> _Work item_
Which of the lines below hold the word "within"? Pull each of them out.
══════════════════════════════
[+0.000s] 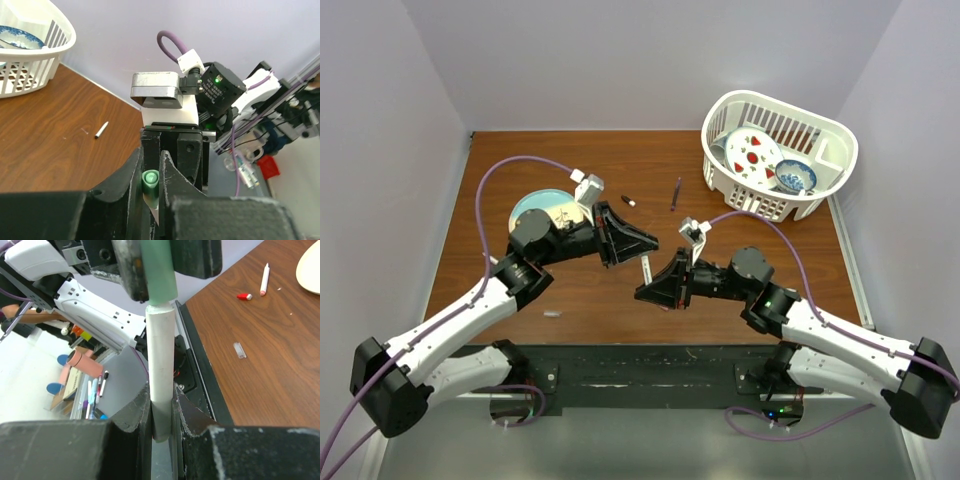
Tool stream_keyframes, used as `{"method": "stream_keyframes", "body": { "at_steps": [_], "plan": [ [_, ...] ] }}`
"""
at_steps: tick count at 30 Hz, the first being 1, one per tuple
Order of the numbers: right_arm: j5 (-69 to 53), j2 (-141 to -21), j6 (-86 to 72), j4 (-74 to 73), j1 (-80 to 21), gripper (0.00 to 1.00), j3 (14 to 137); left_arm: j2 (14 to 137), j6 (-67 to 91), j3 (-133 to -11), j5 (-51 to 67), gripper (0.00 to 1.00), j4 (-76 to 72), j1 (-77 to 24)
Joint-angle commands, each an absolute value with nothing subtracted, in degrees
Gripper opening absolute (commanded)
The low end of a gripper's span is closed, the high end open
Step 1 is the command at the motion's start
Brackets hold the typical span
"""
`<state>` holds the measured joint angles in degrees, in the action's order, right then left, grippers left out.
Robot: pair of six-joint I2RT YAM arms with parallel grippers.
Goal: Insert the pens into the pen caps
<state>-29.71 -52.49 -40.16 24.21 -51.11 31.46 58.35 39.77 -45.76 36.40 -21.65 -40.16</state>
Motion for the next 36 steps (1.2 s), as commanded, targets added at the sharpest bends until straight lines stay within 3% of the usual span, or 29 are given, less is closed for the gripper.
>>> {"method": "stream_keyframes", "body": {
  "at_steps": [1, 7, 17, 28, 32, 36],
  "plan": [
    [-23.2, -50.2, -40.4, 28.6, -51.2, 0.0, 33.3, 56.5, 47.5, -40.8, 38.1, 0.0, -29.4, -40.1],
    [-16.7, -51.4, -35.6, 24.9, -51.2, 0.0, 40.1, 58.8, 58.3, -34.3, 43.9, 0.0, -42.0, -40.0],
    [-12.0, -58.0, -31.1, 22.6, -51.0, 0.0, 49.3, 57.9, 57.3, -30.0, 43.8, 0.0, -41.5, -41.0],
    [-13.4, -57.7, -23.7, 17.6, -48.9, 0.0, 56.9, 53.6, 55.5, -25.7, 48.3, 0.0, -36.8, -41.3],
    [-14.9, -58.8, -23.8, 18.5, -48.7, 0.0, 58.9, 54.5, 61.2, -23.1, 49.4, 0.0, -45.7, -42.2],
    [-14.2, -60.0, -24.6, 19.0, -48.6, 0.0, 60.6, 54.7, 61.2, -23.7, 49.9, 0.0, -43.8, -43.1]
  ]
}}
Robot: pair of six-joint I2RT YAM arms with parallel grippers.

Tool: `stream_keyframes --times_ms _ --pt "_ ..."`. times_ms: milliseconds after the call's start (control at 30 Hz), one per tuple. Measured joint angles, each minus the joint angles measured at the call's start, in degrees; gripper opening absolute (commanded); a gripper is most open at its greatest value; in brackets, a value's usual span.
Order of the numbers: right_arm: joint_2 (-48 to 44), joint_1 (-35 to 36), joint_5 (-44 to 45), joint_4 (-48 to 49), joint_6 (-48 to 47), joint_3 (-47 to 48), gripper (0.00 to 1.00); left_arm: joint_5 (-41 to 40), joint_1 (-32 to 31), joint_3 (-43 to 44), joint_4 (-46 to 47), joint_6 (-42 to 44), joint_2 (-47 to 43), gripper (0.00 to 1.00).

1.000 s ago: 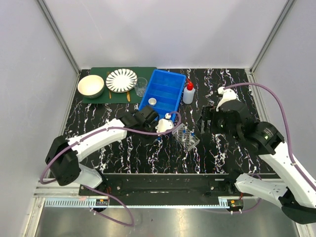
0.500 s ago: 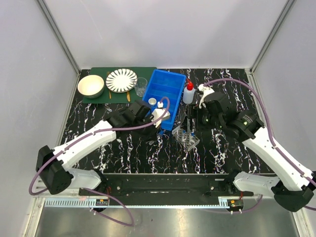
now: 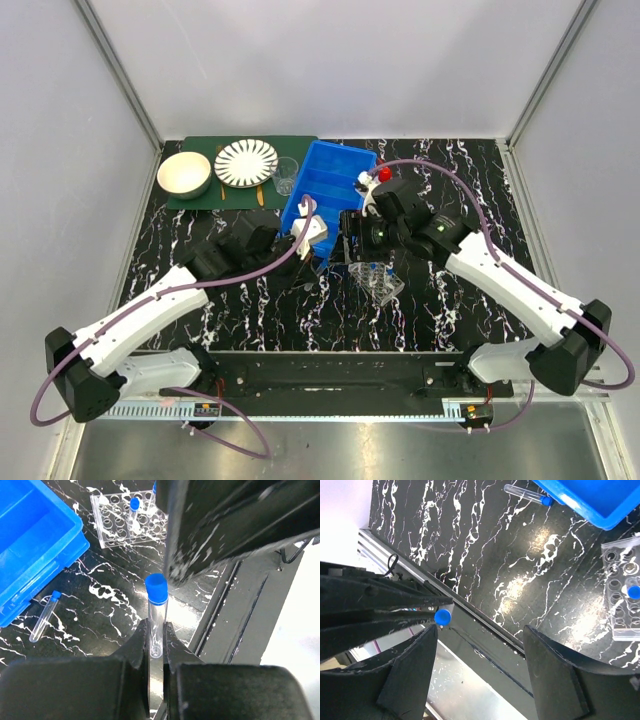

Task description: Organize the chemistry lab equipment

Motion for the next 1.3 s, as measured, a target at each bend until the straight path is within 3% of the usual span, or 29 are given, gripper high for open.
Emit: stream_keyframes --times_ms 267,567,867,1300 --pt "3.4 1.1 -3.3 2.9 1.1 0.0 0.72 0.2 -0.1 -0.1 1.8 -0.5 -0.3 0.0" --pt "3.7 1.4 -3.9 4.4 2.0 0.1 0.56 -0.5 -0.1 -0.2 2.4 -0.5 -0.3 0.0" --pt "5.4 2.0 -5.2 5.4 2.1 0.1 0.53 -1.5 -0.1 -0.6 2.8 -0.5 -0.3 0.0" --pt "6.3 2.7 -5.2 6.2 2.9 0.1 0.36 -1.5 -0.2 -1.0 3.1 -0.5 -0.3 0.0"
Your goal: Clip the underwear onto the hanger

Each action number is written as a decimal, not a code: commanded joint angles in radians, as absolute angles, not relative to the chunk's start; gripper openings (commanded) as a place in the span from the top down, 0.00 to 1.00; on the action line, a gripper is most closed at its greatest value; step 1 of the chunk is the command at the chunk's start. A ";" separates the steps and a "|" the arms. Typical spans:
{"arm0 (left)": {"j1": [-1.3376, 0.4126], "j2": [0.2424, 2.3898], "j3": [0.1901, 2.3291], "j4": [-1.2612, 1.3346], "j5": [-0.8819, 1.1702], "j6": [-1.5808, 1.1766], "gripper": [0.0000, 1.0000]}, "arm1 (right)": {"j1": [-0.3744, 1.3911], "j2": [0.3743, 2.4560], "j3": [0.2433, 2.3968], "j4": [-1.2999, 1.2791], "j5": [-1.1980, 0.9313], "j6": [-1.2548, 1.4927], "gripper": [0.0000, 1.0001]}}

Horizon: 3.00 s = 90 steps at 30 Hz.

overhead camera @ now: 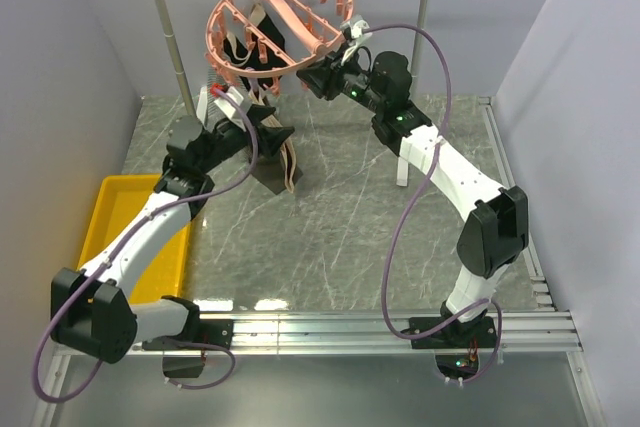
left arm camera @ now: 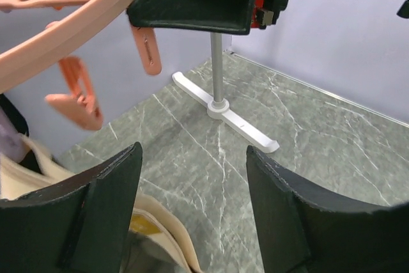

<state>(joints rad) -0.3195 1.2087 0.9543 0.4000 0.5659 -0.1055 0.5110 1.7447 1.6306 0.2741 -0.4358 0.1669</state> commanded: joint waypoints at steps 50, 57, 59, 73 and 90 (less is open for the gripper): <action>-0.471 1.540 1.246 0.600 0.336 0.023 0.68 | 0.520 1.763 1.727 0.210 -0.370 0.250 0.99; -0.442 1.415 1.207 0.434 0.449 0.064 0.41 | 0.518 1.755 1.730 0.195 -0.368 0.249 1.00; -0.417 1.352 1.187 0.323 0.510 0.095 0.39 | 0.518 1.753 1.727 0.192 -0.367 0.249 1.00; -0.428 1.387 1.460 -0.925 0.740 1.280 0.23 | 0.517 1.755 1.726 0.178 -0.376 0.259 1.00; -0.640 1.638 1.520 -1.085 0.125 1.816 0.24 | 0.512 1.776 1.750 0.173 -0.397 0.284 1.00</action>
<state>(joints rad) -0.6384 1.6043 1.4826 -1.0283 0.2367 1.6920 0.5201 1.7699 1.6978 0.1467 -0.3939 0.2718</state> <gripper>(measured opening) 0.763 0.049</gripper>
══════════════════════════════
> _Written solution_
Motion for the next 36 steps (1.2 s), as commanded, targets added at the sharpest bends until straight lines stay within 3% of the usual span, or 29 are given, less is closed for the gripper.
Motion for the next 1.3 s, as measured, a target at each bend until the straight path is within 3% of the usual span, or 29 are given, gripper high for open.

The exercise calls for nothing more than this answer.